As they observe in the report, “Australia’s corporate response to the COVID-19 global pandemic is being led by 563 people”. The companies are worth a collective $1.7 trillion and employ upwards of three million people.

“These people run Australia’s 100 largest companies, and are the key decision-makers in the country’s corporate response to the greatest economic threat since the Great Depression.”

What’s remarkable is that, with few exceptions, everyday Australians have no idea who makes the decisions behind the brands they use regularly. If possible, they know even less about how they are compensated.

Highlights from the report

The best-paying board is not necessarily the largest company. The top compensation comes from BHP (3rd by market cap), Resmet (51st), Macquarie (7th), Rio Tinto (12th) and NAB (5th).

Collectively, the 563 directors are paid a collective $176 million per year, which averages to $1.76 million per company. “Non-Executive Directors are paid just 0.01 per cent annually of the market capitalisation of the ASX- companies they oversee, suggesting they provide fair value for the responsibility they take on,” said Apollo CEO Adam Connolly.

There is no standard term for a board member, though contemporary governance guidelines suggest the maximum tenure should be no more than nine years. In one case, a director has served on a single board for more than 45 years, Ramsay Health Care’s Michael Siddle.
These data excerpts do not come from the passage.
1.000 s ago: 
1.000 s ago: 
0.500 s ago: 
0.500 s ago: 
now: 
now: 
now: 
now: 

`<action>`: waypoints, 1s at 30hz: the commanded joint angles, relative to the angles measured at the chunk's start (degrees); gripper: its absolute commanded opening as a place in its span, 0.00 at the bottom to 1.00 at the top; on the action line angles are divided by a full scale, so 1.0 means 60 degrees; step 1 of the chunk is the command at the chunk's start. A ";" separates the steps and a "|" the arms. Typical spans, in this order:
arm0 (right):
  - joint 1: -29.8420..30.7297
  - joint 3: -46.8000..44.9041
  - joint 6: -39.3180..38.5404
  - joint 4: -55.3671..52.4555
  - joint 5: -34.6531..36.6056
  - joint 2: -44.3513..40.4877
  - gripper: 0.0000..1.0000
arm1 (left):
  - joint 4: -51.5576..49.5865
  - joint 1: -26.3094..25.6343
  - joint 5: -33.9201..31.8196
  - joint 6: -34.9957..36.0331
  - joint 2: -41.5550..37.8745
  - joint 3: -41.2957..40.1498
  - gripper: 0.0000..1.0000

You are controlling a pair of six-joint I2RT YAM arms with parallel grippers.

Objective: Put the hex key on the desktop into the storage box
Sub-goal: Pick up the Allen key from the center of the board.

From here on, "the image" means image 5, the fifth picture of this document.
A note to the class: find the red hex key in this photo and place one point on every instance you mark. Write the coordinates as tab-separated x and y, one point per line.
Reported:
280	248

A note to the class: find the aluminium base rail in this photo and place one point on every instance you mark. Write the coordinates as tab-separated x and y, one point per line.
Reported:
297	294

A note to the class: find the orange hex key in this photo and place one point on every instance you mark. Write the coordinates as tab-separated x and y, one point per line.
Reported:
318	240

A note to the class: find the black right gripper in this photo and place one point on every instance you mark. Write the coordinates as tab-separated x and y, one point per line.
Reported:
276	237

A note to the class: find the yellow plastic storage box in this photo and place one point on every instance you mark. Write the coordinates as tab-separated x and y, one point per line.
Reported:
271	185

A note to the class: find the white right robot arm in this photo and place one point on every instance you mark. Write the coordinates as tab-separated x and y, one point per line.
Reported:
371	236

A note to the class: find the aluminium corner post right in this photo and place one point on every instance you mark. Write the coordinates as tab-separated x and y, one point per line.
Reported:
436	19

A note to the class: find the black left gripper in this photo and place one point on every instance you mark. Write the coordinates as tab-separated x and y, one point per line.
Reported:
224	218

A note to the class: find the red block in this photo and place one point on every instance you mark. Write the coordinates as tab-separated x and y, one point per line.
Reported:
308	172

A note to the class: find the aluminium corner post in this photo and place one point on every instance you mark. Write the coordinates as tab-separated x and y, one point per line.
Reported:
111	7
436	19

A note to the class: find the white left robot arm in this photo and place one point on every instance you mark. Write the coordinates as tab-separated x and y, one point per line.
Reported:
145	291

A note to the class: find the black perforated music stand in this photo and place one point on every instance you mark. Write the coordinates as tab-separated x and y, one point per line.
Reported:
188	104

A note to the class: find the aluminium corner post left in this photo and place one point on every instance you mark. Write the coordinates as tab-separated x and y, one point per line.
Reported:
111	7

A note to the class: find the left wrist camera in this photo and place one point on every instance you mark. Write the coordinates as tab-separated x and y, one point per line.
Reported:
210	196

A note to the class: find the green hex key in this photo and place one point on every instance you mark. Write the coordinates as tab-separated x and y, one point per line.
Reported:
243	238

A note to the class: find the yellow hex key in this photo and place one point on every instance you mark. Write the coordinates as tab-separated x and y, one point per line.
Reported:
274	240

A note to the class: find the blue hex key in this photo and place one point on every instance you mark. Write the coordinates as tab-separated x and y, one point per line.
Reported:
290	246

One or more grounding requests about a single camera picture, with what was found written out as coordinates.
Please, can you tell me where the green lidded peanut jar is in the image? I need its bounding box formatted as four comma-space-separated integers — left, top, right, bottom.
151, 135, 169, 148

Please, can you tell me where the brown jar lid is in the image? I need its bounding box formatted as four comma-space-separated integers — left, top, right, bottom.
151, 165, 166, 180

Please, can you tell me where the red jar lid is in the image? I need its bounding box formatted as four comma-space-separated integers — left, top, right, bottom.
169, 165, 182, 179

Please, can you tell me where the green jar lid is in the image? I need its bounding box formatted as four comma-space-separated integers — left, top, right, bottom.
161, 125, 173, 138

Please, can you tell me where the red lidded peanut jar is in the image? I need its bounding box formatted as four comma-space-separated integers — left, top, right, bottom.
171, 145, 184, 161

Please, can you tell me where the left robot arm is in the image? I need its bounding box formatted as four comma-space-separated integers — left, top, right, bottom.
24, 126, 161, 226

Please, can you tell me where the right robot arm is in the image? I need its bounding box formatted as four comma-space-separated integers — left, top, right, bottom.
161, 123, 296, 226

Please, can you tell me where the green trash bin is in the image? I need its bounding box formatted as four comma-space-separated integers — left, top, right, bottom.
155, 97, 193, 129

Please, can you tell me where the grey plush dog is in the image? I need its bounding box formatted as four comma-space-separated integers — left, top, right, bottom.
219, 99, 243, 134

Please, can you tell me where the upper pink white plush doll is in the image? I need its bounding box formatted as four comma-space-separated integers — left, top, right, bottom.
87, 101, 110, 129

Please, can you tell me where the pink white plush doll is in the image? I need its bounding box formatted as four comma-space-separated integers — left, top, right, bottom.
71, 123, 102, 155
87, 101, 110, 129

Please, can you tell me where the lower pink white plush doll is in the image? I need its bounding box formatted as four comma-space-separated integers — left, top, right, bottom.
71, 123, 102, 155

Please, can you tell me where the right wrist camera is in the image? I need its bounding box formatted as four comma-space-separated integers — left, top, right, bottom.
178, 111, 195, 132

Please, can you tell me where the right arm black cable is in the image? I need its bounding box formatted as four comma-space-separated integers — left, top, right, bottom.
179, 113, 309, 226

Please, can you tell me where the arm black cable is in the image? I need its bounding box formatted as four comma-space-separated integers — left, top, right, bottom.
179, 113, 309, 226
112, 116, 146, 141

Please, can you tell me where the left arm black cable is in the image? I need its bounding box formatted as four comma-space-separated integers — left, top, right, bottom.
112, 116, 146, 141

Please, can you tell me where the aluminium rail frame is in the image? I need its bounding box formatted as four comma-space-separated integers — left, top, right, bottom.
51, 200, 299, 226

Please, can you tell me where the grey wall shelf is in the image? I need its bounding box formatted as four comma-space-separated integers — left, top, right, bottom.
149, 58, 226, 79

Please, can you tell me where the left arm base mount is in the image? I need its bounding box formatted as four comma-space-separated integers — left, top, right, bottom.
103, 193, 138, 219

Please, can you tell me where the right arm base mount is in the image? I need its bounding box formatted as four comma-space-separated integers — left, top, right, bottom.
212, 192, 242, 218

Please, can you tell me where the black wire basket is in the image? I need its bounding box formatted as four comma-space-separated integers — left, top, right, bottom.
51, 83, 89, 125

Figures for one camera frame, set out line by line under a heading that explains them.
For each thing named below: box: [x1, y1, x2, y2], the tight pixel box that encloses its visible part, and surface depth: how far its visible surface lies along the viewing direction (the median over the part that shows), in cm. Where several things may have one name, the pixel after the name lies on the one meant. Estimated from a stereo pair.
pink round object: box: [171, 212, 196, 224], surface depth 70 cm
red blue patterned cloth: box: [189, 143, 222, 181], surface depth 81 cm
The highest-paid board director is Gordon Cairns, who earned $1.7 million from directorships on Woolworths, Origin Energy, and Macquarie, followed by Lindsay Maxsted with $1.6 million from Westpac, Transurban, and BHP.

This crossover of serving on different boards is remarkably common, the Apollo report reveals. “In some cases individuals sit on four ASX-listed Boards simultaneously,” said Connolly.

Want to get on a board? The most common degree is a generalist Bachelor of Arts degree for non-executive directors. “The University of Sydney is the ‘Directors Club’, educating more ASX-100 Board members than any other, followed by the University of Melbourne. This compares to the University of NSW, which has educated more senior CEOs than any other, making it the ‘Power University’.”

The median age of a director is 60, with the youngest director checking in at 33 and the oldest at 80.

Addressing the gender pay gap

Australians are doing significantly better than their American counterparts in ensuring that women are represented on boards. In the US, women hold just 19% of board seats on the S&P 500 index

The report did highlight that male directors are aid 20% more than female directors on average, Male directors made around $263,000 for their positions while women made $219.

The gap narrowed slightly for remuneration of chair positions. Women were paid an average of $438,000 for chair positions while men averaged $502,000, 14.7% more.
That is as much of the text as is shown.